-- What to do --
Word for word, retype the tail of the data below, starting with the line that has "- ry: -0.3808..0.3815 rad" and including the last line.
==== Input data
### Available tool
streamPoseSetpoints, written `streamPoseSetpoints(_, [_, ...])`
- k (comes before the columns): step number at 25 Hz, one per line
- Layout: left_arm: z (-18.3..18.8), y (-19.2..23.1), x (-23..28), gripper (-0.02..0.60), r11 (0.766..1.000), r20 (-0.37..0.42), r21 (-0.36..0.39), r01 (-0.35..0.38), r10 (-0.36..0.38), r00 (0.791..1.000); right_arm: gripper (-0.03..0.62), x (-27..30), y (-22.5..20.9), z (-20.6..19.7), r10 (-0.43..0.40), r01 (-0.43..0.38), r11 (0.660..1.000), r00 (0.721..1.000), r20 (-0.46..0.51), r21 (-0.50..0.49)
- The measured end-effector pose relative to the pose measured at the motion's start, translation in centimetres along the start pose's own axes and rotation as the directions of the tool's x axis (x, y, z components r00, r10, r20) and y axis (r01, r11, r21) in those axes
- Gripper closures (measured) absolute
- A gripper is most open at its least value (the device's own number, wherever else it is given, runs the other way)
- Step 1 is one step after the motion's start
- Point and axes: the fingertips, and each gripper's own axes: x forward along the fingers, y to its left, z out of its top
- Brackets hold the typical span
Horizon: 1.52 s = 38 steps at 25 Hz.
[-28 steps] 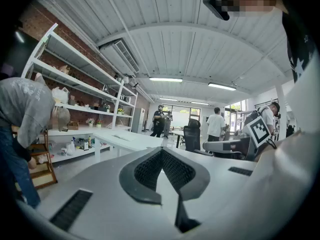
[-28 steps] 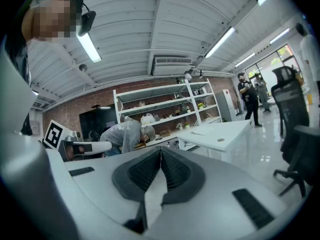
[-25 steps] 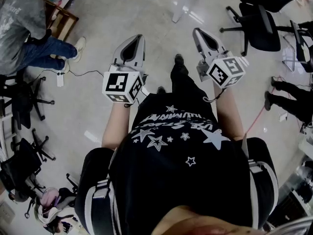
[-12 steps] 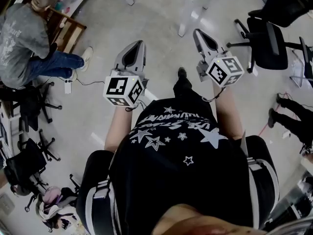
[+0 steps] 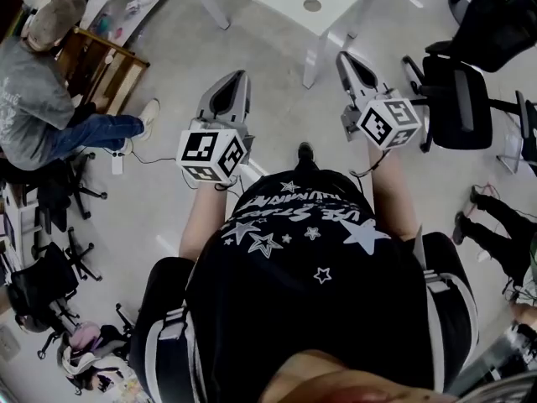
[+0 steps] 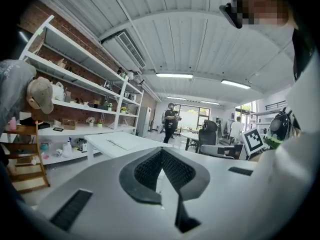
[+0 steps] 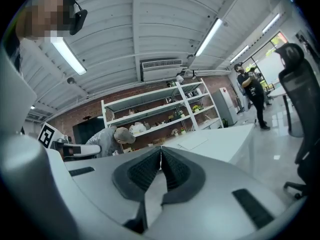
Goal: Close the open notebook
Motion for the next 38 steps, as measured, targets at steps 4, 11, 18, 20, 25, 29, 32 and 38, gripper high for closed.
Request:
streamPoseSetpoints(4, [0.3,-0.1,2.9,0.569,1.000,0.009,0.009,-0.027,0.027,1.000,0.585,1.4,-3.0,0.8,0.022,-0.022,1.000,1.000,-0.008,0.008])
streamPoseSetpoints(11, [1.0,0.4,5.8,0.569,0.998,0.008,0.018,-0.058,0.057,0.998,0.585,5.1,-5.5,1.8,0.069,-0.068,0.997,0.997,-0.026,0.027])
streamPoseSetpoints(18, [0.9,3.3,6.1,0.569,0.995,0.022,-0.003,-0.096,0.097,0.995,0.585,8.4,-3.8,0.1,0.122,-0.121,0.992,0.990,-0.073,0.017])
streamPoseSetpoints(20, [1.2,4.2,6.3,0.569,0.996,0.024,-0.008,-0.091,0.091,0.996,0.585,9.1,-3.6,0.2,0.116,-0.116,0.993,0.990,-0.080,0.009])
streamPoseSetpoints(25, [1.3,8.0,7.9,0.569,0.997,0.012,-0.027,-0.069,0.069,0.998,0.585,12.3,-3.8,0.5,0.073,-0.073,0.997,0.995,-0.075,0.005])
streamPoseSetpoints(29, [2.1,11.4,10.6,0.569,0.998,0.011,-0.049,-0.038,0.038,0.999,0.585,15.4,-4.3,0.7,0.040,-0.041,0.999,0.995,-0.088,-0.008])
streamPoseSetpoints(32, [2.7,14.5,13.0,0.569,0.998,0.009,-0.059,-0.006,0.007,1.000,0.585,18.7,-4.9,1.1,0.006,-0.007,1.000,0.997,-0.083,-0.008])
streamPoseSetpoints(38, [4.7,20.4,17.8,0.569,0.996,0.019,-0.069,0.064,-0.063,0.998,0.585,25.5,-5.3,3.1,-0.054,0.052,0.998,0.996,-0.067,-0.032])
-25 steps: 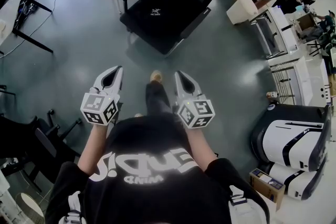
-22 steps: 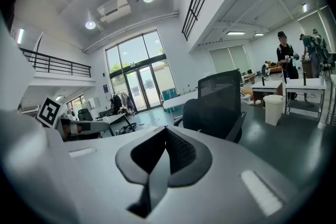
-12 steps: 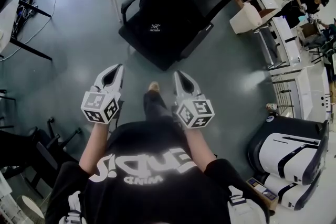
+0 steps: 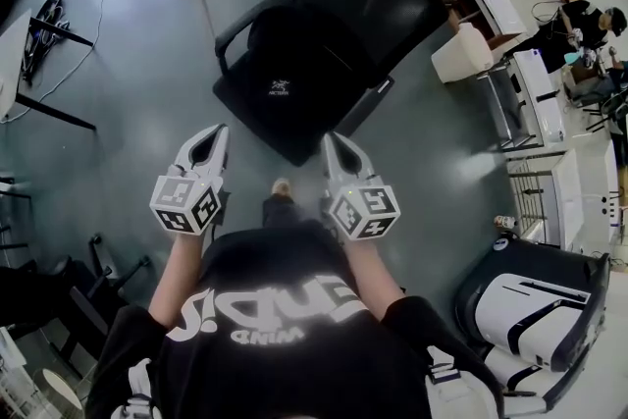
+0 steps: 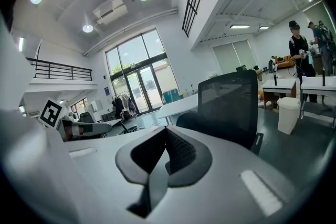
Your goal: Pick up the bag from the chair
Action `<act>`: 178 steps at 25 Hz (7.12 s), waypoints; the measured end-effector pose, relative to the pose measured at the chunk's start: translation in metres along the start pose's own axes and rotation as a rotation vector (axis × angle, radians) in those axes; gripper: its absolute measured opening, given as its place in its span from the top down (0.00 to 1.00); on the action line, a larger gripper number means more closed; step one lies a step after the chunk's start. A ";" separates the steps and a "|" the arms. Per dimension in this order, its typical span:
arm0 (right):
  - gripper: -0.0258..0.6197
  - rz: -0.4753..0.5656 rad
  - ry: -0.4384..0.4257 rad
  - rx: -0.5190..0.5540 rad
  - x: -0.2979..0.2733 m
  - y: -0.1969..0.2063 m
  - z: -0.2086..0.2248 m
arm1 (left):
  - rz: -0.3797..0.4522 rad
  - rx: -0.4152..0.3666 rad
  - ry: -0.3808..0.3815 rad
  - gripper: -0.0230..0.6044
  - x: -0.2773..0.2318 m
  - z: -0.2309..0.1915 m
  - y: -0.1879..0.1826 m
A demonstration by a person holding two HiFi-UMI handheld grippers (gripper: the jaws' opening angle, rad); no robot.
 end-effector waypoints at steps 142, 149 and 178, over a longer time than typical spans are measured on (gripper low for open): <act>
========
-- Result of this exercise --
  - ry: -0.3808..0.3815 rad
  - gripper: -0.0230..0.6044
  - x: -0.2773..0.2318 m
  - z: -0.2309..0.1915 m
  - y: -0.1879..0.1826 m
A demonstration by a person holding two HiFi-UMI handheld grippers (gripper: the jaws' opening angle, rad); no robot.
 end-effector waypoints at steps 142, 149 and 178, over a longer time than typical spans are measured on (gripper low for open): <act>

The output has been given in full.